=== Begin Enclosure ===

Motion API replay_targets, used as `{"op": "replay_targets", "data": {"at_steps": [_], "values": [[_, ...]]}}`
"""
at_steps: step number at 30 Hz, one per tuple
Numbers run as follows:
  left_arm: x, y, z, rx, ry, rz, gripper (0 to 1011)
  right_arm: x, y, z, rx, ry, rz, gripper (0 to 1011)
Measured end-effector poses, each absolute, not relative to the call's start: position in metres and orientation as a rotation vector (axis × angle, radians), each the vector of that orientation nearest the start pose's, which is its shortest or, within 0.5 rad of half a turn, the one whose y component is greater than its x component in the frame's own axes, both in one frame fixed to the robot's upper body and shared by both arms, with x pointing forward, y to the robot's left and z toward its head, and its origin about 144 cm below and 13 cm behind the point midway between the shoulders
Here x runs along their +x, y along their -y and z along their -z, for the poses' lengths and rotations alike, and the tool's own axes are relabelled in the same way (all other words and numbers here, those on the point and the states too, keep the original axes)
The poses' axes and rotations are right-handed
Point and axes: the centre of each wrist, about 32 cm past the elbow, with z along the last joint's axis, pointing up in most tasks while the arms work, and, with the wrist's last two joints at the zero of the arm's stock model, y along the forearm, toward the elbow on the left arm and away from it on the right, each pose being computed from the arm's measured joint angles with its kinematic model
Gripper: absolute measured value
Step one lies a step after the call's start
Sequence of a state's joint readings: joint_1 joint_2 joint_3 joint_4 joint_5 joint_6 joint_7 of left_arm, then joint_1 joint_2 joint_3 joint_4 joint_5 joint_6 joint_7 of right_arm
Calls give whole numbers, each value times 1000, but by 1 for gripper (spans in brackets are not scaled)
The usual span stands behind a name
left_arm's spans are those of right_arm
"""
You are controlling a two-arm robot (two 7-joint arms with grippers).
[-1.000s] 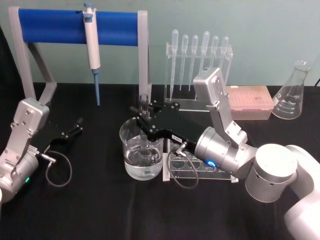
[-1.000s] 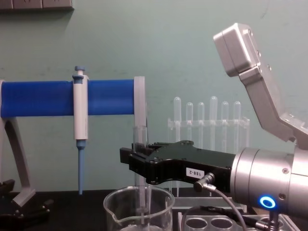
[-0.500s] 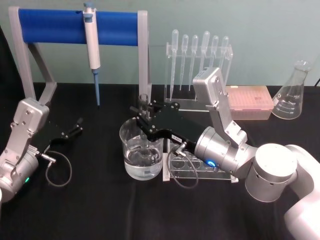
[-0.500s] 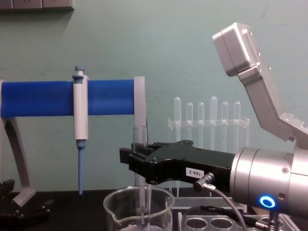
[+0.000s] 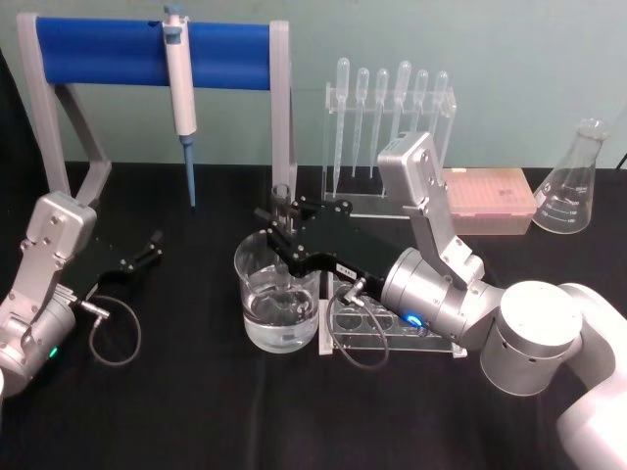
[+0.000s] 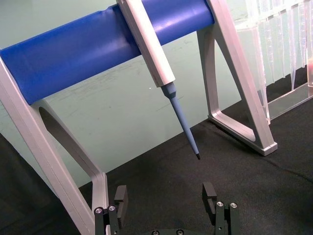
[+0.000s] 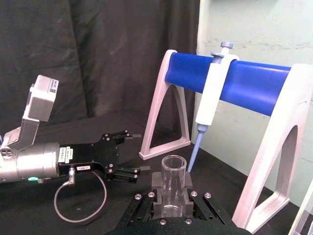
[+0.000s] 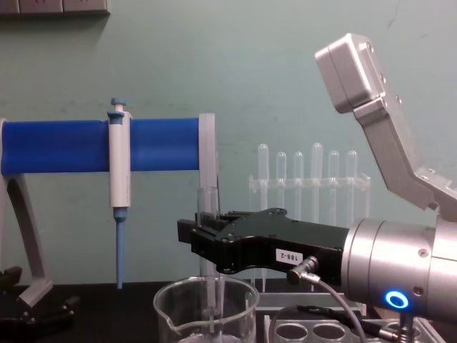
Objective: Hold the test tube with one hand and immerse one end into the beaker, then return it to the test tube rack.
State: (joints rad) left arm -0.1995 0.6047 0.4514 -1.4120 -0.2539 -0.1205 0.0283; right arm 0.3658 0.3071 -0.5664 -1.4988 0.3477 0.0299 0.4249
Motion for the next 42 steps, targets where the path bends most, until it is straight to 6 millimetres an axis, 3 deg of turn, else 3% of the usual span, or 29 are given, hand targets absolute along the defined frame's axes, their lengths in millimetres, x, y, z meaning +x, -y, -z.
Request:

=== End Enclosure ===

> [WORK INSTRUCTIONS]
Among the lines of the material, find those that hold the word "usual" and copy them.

> [SOLUTION FOR THIS TASK]
The usual span stands behind a name
Motion for the next 42 steps, targets where the path bends most, until it is straight to 6 millimetres an axis, 3 deg of turn, else 3% of the usual span, or 29 are given, hand targets absolute along the defined frame's axes, their lengths in millimetres, x, y, z meaning +x, -y, -z.

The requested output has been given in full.